The increase in non-interest expense of $404,887 was due primarily to (i) a $221,743 increase in salary and benefit costs due to the acceleration of stock option expenses as a result of a director resignation, severance paid to departing employees and a higher level of staff; (ii) a $103,410 increase in legal expenses due to an increase in collection and litigation; (iii) a $98,803 increase in professionals fees because we hired our new human resource manager and a business development officer through a recruitment agency, and we retained a third party to review some of our bank secrecy act compliance systems; and (iv) a $36,590 increase in occupancy expenses due principally to the payment of partial rent on a proposed new branch. The increases were partially offset by a $51,425 decrease in other expenses. The net interest margin increased by 13 basis points to 3.23% for the nine months ended September 30, 2017 from 3.10% in the same period in 2016, primarily due to the combined effect of the receipt of $326,765 in non-recurring interest income from loans and investment securities in the second quarter of 2017, and an increase in the average balance of our loans by 14%. Without the effect of the non-recurring income, the net interest margin would have increased by 4 basis points. Average interest earning assets for the nine months ended September 30, 2017 increased by $33.0 million, or 10.5%, from the same period in 2016.

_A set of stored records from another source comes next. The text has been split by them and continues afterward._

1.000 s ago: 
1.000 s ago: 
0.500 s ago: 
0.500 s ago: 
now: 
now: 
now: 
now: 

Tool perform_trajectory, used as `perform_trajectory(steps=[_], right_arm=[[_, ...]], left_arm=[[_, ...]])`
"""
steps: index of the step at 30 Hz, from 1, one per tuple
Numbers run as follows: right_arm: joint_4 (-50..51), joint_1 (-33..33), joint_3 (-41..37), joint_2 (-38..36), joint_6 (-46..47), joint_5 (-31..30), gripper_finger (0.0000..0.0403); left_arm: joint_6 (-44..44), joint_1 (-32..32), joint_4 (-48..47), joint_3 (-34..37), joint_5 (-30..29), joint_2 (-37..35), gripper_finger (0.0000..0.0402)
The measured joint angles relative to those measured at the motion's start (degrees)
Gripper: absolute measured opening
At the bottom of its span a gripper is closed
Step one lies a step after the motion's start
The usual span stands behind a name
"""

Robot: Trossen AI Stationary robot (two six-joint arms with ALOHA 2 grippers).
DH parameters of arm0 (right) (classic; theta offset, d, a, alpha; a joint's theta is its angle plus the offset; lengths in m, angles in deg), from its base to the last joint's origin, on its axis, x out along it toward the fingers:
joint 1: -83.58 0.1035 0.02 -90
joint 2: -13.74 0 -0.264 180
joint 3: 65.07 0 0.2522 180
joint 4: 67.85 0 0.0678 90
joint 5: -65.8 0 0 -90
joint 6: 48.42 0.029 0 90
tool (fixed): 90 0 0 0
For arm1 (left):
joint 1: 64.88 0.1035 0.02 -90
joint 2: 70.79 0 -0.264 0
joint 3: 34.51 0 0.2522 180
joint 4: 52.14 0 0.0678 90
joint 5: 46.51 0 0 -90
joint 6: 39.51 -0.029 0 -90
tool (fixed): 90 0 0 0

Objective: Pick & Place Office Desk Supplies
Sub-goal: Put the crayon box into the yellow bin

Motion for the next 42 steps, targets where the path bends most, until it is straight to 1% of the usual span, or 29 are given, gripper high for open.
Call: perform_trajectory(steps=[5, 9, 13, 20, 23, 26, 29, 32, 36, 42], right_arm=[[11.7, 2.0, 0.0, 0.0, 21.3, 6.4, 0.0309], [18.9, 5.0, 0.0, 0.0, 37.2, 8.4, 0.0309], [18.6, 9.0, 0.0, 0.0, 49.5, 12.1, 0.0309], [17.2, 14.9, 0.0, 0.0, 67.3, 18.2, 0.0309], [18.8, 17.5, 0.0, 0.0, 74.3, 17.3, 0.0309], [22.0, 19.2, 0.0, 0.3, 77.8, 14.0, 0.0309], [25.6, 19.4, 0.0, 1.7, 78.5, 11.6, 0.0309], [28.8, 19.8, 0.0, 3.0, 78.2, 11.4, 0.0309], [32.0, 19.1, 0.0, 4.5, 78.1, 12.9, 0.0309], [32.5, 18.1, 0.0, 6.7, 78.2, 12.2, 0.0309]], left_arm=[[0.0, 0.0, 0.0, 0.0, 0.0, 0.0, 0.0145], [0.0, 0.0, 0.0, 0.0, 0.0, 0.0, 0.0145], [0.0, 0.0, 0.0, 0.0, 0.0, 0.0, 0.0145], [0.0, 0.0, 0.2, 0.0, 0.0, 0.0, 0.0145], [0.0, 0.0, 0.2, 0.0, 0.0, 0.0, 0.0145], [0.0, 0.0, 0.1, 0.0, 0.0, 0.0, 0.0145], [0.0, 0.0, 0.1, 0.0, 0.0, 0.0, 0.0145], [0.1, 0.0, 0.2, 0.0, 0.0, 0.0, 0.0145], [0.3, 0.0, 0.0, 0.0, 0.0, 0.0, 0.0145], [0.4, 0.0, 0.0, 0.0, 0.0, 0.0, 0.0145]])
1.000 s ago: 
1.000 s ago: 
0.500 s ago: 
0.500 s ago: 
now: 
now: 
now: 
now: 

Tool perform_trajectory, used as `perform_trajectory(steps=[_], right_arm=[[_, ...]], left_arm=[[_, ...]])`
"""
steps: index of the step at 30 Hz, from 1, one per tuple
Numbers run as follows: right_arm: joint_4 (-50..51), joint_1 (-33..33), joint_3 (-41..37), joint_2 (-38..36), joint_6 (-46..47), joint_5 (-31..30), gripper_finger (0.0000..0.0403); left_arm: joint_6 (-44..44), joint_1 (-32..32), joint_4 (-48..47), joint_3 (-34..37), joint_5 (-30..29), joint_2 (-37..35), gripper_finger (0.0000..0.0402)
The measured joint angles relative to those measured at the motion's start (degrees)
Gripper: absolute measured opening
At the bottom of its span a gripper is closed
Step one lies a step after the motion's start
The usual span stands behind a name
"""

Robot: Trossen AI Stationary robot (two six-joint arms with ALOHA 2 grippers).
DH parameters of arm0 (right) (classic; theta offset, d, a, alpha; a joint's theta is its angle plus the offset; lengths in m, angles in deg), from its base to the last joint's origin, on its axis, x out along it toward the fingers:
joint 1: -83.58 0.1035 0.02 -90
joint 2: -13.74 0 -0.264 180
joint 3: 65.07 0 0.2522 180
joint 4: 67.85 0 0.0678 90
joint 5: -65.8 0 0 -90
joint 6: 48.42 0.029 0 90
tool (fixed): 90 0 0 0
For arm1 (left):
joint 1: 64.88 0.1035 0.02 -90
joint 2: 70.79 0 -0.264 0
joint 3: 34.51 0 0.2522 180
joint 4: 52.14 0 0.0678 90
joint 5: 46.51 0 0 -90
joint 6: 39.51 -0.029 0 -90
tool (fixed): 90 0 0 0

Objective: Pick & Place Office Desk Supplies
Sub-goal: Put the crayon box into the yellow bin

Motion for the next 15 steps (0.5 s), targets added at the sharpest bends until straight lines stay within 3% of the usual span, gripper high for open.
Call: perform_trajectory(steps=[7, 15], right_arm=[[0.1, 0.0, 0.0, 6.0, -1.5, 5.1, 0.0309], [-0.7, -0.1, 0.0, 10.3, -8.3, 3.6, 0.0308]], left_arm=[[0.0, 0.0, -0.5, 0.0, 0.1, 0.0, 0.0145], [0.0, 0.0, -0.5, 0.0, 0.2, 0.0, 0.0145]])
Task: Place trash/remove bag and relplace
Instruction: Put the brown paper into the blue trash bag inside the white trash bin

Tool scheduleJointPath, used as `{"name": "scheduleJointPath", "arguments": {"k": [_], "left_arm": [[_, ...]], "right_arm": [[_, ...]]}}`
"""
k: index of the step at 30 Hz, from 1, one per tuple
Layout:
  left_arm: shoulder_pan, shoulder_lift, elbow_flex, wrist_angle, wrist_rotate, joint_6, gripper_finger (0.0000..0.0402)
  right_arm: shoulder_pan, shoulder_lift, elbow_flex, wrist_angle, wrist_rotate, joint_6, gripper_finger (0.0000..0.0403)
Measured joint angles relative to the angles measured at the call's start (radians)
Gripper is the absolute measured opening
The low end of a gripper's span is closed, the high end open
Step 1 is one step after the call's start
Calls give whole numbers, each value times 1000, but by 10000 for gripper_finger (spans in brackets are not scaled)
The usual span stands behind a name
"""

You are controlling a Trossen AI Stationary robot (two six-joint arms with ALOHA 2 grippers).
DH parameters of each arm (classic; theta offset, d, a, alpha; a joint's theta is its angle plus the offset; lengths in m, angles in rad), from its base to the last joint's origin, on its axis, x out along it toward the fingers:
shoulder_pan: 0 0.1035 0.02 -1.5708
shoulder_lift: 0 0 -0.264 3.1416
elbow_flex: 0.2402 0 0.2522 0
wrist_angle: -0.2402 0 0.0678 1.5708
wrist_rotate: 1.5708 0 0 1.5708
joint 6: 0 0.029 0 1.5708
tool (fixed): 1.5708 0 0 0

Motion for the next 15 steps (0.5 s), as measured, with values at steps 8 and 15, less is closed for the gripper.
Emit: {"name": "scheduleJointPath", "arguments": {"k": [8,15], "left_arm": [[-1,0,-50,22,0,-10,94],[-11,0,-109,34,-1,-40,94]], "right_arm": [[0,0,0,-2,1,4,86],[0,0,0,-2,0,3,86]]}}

Raffaele (Ralph) M. Branca, VSB Bancorp, Inc.'s President and CEO, stated, "Our year over year earnings results show robust growth. We are continuing to evaluate different ways to increase our loan portfolio while maintaining our underwriting standards. We are deploying more cash into higher yielding assets." Joseph J. LiBassi, VSB Bancorp, Inc.'s Chairman, stated, "We are focused on increasing value to our stockholders. We paid our fortieth consecutive cash dividend and our book value per share has now reached $17.84. We have stayed true to our philosophy of delivering the best in personal service to our customers."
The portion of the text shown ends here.